Flameish / Novel-Grabber

Novel-Grabber can download novels from pretty much any webnovel and lightnovel site.
MIT License
487 stars 65 forks source link

add support for scraping metadata from www.wlnupdates.com #82

Closed Emasoft closed 3 years ago

Emasoft commented 3 years ago

Hi! Can you add support for scraping metadata from www.wlnupdates.com ? It has a lot better metadata than novelupdates.com. Thx!

Flameish commented 3 years ago

It's not actually just scraping the metadata from novel-updates but considers it as a supported host and follows the chapter links to the real hosts. So adding "metadata" scraping is not possible. I could add it as a new supported host through.

Same drawbacks as NU apply here aswell: 1) Sometimes the chapter links point to "pre-chapter" on the real hosts where it's basically just a short notice with a link to the full chapter. Also double chapter entries from different groups can happen. 2) The automatic chapter text detection is not perfect and unwanted copy preventions leak through.

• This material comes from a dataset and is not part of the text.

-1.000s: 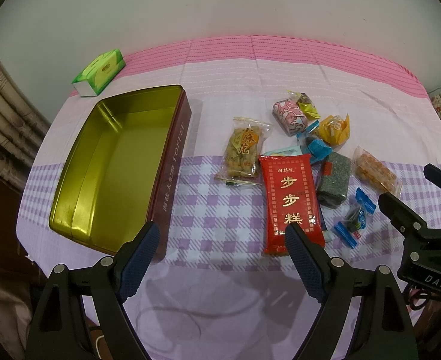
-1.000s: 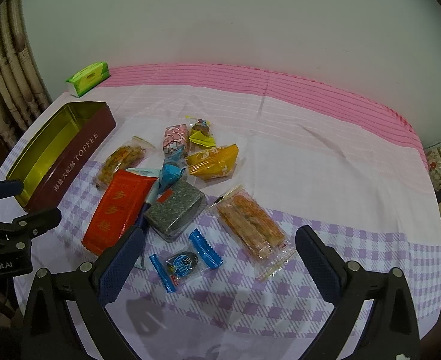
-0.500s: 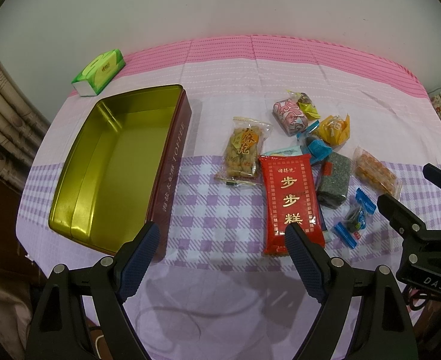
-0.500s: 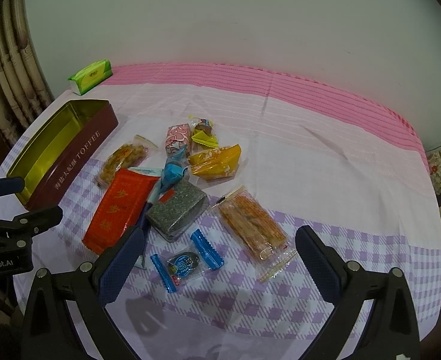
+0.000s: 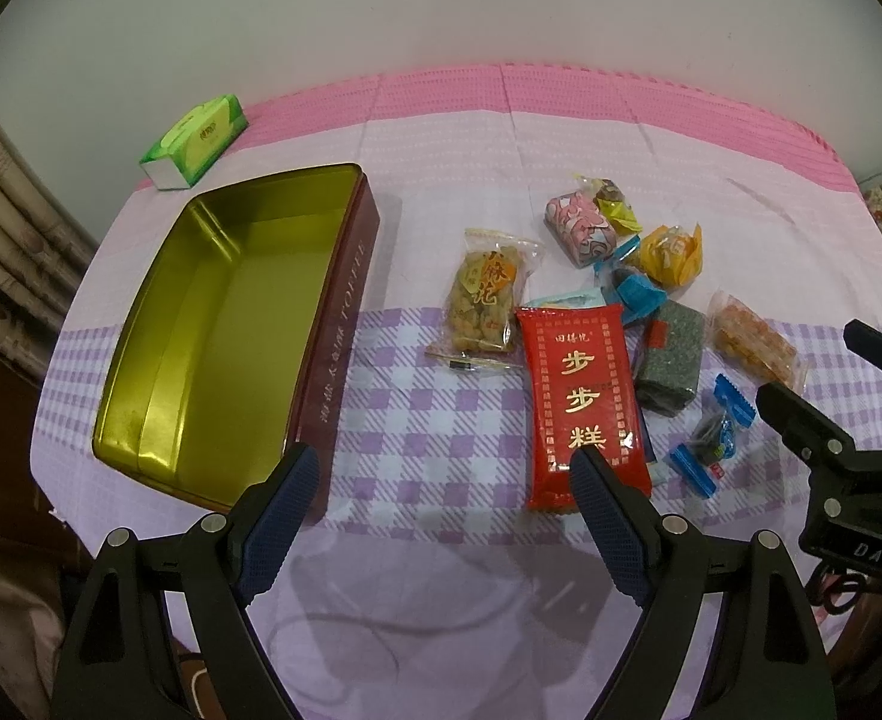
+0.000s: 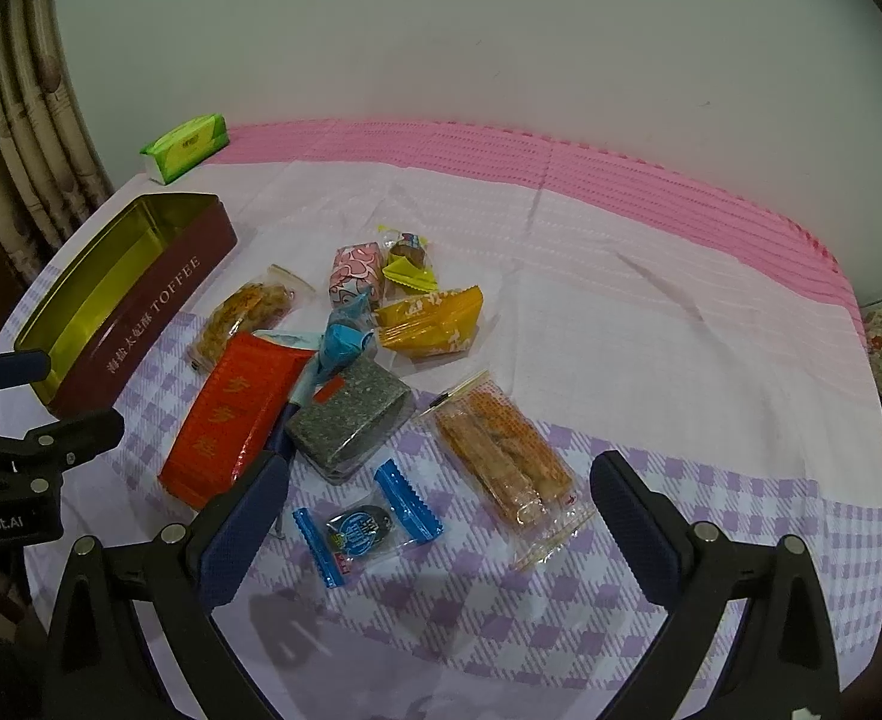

Emasoft commented 3 years ago

You just need to get all the epub metadata from the novel web page on novelupdates.com or wlnupdates.com. Here is a real world example of an epub output:

<dc:identifier id="book-id" opf:scheme="ISBN">1234567890X</dc:identifier> 
    <dc:title id="english">Battle Through the Heavens</dc:title>
    <meta refines="#english" property="title-type">english title</meta>
    <dc:title id="original">斗破苍穹</dc:title>
    <meta refines="#original" property="title-type">original title</meta>
    <dc:title id="alternative">Fights Break Sphere</dc:title>
    <meta refines="#alternative" property="title-type">alternative title</meta>
    <dc:language id="text-language">en</dc:language>
    <meta refines="#text-language" property="identifier-type" scheme="onix:codelist22">01</meta>
    <dc:language id="original-language">cn</dc:language>
    <meta refines="#original-language" property="identifier-type" scheme="onix:codelist22">02</meta>
    <dc:creator opf:role="aut" >Heavenly Silkworm Potato</dc:creator>
    <dc:creator opf:role="aut" >Tian Can Tu Dou</dc:creator>
    <dc:creator opf:role="aut" >天蚕土豆</dc:creator>
    <dc:creator opf:role="trl" >GravityTales</dc:creator>
    <dc:contributor opf:role="ill" >Hongbin Zhou</dc:contributor>
    <dc:publisher>Qidian</dc:publisher>
    <dc:subject>Action</dc:subject>
    <dc:subject>Adventure</dc:subject>
    <dc:subject>Fantasy</dc:subject>
    <dc:subject>Harem</dc:subject>
    <dc:subject>Martial Arts</dc:subject>
    <dc:subject>Xuanhuan</dc:subject>
    <dc:date opf:event="publication">2018-01-01T00:00:00Z</dc:date>
    <dc:source>urn:isbn:1234567890X</dc:source>
    <dc:description>"In a land where no magic is present. A land where the strong make the rules and the weak have to obey. A land filled with alluring treasures and beauty, yet also filled with unforeseen danger. Three years ago, Xiao Yan, who had shown talents none had seen in decades, suddenly lost everything. His powers, his reputation, and his promise to his mother. What sorcery has caused him to lose all of his powers? And why has his fiancee suddenly shown up? </dc:description>
 <link href="https://www.novelupdates.com/series/battle-through-the-heavens/" />
  </metadata> 
Flameish commented 3 years ago

NG only supports rudimentary metadata support (Title, Author, Description, Tags). Both WLNupdates and NovelUpdates do not provide more extensive data than those as well or are servery lacking in most cases. Same goes for novels, NU only hosts translated novels and while WLNupdates also host western ones, it's just not detailed enough to implement it as an automatic metadata provider.

Emasoft commented 3 years ago

All the metadata above is taken from Novelupdates. Why do you say that is not available? An API is provided on both websites. You can check wlnupdates.com API here:

https://github.com/fake-name/wlnupdates/blob/master/app/templates/api-docs.md

Flameish commented 3 years ago

I don't think most people really care about metadata further than the cover. The most important parts are in. Publication date and ISBN are only for published novels, which 99% of "supported novels" are not. Also like I said, for most novels, except popular ones like Battle Through the Heavens which often have official EPUBs, the available data is largely incomplete or equal to that what you can get from the host sites themselves. That is if they are even on wlnUpdates/NU.

Flameish commented 3 years ago

Closed until wlnupdates is mature enough.